Can you explain what the difference is between learning at a flexible pace? Cuz you, you said you're gonna talk about it anyway, so it might as well.
Jon Bergmann (03:54):
Yeah, so it's not self-paced, but it sort of is. I mean this is the point I have found with my students, right? I teach regular students in a regular classroom that if I don't give them a pace, they, some students just a few of them won't have a pace . Does that make sense? I have to give them some directions on what they need to do. So for example, all my students are finishing up right now, level four. I've slightly gamified my class, not to the degree I'd like to, but that's down the road. So they're finishing up unit four, let's call it that unit four. And their test is next week, next week from today. And they know that, so they need to get to a certain place to have mastered that. So I've put a little fire under them that they need to get ready to take this test next Tuesday.
Jon Bergmann (04:40):
But the thing that they also know is that if they fail the test, okay, and we can define what that means in the mastery set. I mean, I, I say if a student is not scored at least 80% on this test, then they will take it again and then again to tell they until they achieve mastery. So the idea of master courses have to take the test again, it's not the same test. So I've found some software hacks that allow the student to get a different test every time they take the test, but yet it teaches or it assesses the same key objectives that are in the test or in the, in the unit. And so that's, that's, that's been a huge discovery of how to essentially have thousands of versions of a test so that I don't have to have three versions of a test. And if one kid takes a picture with a cell phone, then it's, you know, public knowledge and that doesn't, you know, then they're just cheating it.

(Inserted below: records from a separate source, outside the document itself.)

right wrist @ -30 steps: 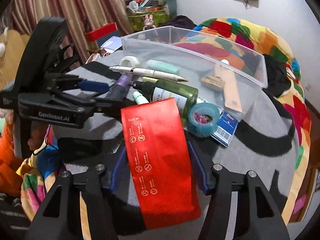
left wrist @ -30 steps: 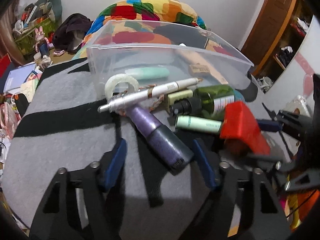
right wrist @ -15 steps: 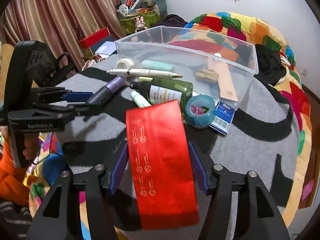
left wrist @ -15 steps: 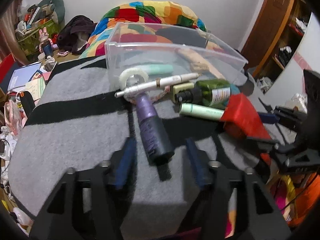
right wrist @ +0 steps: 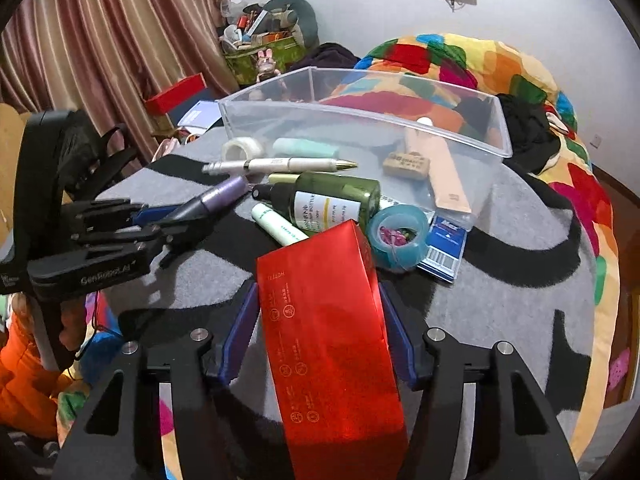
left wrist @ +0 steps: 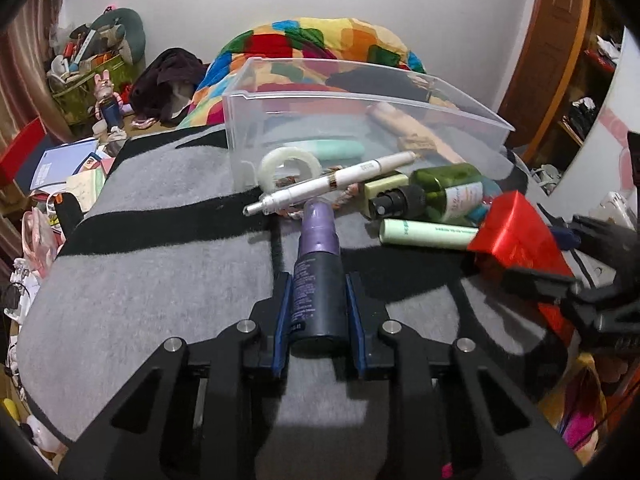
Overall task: Organize objects
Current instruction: 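Lift the red pouch with the right tool while the left tool grasps the purple-black bottle, then place the red pouch and purple-black bottle into the clear box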
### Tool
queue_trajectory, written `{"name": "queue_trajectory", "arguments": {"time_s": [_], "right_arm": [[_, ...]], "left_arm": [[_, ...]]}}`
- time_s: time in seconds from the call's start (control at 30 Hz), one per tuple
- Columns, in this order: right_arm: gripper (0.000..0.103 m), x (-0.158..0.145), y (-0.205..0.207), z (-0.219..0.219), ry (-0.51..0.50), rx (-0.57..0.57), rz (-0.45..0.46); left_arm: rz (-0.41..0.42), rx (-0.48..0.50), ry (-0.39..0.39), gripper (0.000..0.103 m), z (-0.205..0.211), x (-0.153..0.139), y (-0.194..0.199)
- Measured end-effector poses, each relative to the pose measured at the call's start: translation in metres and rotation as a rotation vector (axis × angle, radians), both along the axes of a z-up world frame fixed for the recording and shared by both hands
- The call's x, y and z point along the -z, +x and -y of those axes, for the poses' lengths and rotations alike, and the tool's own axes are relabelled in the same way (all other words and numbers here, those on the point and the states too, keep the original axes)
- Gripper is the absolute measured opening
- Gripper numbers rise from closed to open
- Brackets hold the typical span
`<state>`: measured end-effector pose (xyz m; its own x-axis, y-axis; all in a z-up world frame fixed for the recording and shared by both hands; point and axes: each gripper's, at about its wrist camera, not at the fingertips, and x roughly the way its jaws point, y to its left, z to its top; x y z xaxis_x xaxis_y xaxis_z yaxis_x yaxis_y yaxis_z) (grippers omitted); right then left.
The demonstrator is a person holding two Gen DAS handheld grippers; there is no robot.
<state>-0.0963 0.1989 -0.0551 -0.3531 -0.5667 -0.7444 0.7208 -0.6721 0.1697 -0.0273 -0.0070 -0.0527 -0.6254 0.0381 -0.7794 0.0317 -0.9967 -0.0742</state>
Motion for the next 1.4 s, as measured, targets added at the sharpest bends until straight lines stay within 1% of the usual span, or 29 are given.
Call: {"name": "queue_trajectory", "arguments": {"time_s": [0.17,0.33,0.47,0.53,0.7,0.77,0.9,1.03,1.1,1.27,1.4], "right_arm": [[0.055,-0.013,-0.003,-0.010,-0.039,0.038,-0.010],[0.055,-0.029,-0.013,-0.014,-0.082,0.087,-0.024],[0.055,-0.039,-0.023,-0.017,-0.122,0.129,-0.020],[0.055,-0.044,-0.029,-0.017,-0.132,0.149,-0.023],[0.055,-0.058,-0.042,-0.017,-0.159,0.190,-0.050],[0.055,-0.066,-0.049,-0.016,-0.172,0.205,-0.063],[0.055,-0.076,-0.066,-0.010,-0.168,0.225,-0.071],[0.055,-0.077,-0.087,0.002,-0.116,0.248,-0.082],[0.055,-0.074,-0.097,0.008,-0.098,0.258,-0.067],[0.055,-0.062,-0.117,0.027,-0.033,0.255,-0.037],[0.055,-0.052,-0.131,0.040,0.000,0.238,0.000]], "left_arm": [[-0.013,0.027,-0.004,0.025,-0.004,-0.005,0.012],[-0.062,0.054,0.006,0.025,-0.008,-0.023,0.016],[-0.107,0.068,0.009,0.025,-0.009,-0.040,0.013],[-0.129,0.076,0.024,0.025,-0.008,-0.050,0.008],[-0.184,0.071,0.033,0.025,-0.005,-0.071,-0.005],[-0.194,0.068,0.038,0.025,-0.001,-0.077,-0.015],[-0.170,0.056,0.041,0.026,0.008,-0.080,-0.037],[-0.143,0.047,0.047,0.025,0.017,-0.078,-0.059],[-0.118,0.040,0.062,0.025,0.022,-0.075,-0.071],[-0.090,0.033,0.081,0.025,0.027,-0.069,-0.091],[-0.069,0.041,0.072,0.025,0.026,-0.067,-0.104]]}}
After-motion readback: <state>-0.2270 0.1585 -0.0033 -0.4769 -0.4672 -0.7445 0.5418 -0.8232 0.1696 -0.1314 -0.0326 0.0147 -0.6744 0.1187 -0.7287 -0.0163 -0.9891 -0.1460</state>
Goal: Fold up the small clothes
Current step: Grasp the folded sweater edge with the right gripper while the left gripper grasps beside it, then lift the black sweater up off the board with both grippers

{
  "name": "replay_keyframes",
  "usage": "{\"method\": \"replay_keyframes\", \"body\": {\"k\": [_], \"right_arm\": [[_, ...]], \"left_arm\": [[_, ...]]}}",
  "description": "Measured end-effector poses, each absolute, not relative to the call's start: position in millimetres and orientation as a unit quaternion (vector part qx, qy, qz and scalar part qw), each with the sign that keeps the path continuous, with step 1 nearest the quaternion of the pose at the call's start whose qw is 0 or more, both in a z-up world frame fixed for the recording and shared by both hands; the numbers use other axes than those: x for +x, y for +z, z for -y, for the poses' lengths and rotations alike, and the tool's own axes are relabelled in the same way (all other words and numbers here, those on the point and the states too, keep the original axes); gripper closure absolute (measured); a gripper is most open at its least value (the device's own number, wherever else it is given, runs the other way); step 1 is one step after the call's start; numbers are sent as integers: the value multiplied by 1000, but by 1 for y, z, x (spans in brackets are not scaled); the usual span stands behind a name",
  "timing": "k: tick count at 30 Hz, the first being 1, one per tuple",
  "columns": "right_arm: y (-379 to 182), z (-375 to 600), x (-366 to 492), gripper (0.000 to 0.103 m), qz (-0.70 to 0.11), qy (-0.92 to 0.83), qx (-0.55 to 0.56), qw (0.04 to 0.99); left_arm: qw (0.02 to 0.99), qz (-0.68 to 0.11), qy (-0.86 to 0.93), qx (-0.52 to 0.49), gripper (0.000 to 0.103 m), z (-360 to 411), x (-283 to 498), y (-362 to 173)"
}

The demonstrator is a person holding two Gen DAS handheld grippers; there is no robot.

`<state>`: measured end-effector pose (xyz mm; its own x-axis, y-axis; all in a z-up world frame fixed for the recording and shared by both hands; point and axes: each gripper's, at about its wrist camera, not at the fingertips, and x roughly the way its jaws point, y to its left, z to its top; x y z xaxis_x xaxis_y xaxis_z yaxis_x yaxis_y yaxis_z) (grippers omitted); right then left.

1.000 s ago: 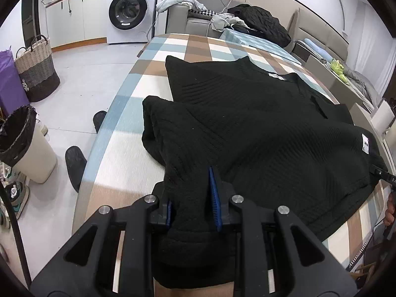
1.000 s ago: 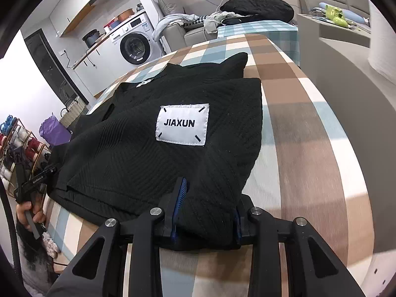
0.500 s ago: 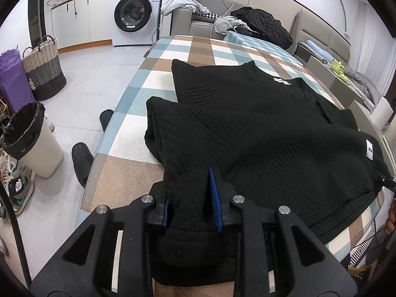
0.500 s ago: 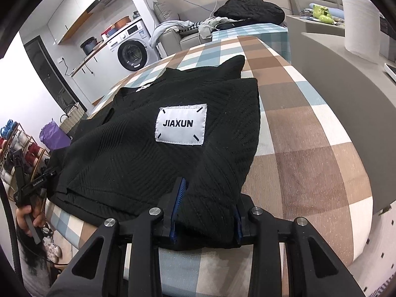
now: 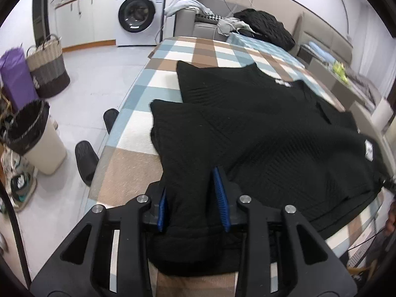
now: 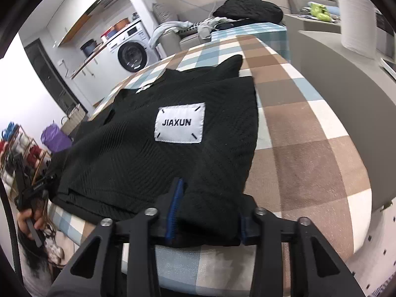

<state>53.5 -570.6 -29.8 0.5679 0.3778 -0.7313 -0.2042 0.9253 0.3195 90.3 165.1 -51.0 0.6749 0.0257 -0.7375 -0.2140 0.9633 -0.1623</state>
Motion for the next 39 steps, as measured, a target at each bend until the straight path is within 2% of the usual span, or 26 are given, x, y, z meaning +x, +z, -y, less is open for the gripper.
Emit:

Yeah, I like how you've talked there, Dave, because I released a book not too long ago at the end of last year about how to save time as a teacher, which actually applies like a lot of the rules still apply to students there. One of those things is Parkinson's law, which is about how the amount of time that you basically allow for a task is how long it will take. And so if you tell a student that you've got all year to complete this task, they will take all year to complete that task. Whereas if you tell them, you know, a deadline that's, they need a deadline to be able to make sure that they're actually keeping on some kind of a track. You're just setting that kind of basic pace of this is the pace we should be going at and if, well not necessarily should, but it's just about, yeah, this is, this is the deadlines we're setting to help make sure that you actually spur yourself on into action. That's fantastic. That, can you then explain to me how is the planning different when I'm planning for a mastery classroom compared to planning for a ordinary classroom?
Jon Bergmann (06:20):
So it's really important that you set things up essentially in modules you say, So I've got a unit that my students, here's a packet of paper I'll hand out to each student when they, when they finish this test. And so I spent some time and I said, What are the key objectives? So that in, in mastery, the first step is to always find what are your clear objectives, targets, whatever term you'd want to use. So in this level, and these are printed, so students can see there are seven different lessons or objectives. There are seven things they wanna learn. This is about, i, I teach chemistry and physics, this is my chemistry unit. Learn what holds a in co bonds together. So that's, that's number one. Number two, understand how co bonds work and distinguish between single double and triple covalent bonds. So I'm sure that this, those of you listening have got a list of, you know, learning targets, goals, objectives, we gonna call them that you have.
Jon Bergmann (07:12):
But then what you have to do is then I have to create learning objects around each of those. So in my cases, the vast majorities are, these are short videos that teach the students the concepts or teach, might be the strong word, introduce the subject to them. Then there's also other that, that's sort of the introductory stuff. But then there's also group space. In my ca case, there'd be experiments, there's gonna be other activities that the students are gonna do to accentuate their learning. And then they're gonna work through this unit of study at this flexible pace with some deadlines to get things done. So in, in an any given class, I will have students probably doing three or four different things. Some will be working on 5.1, some will be the 5.1 lab, some will be the 5.2. This will be like a, a formative assessment thing that they would do. And then between, so I you, you have to be really organized to do mastery. So you have a very specific list of, you know, tasks and things that they need to do in order to make it happen.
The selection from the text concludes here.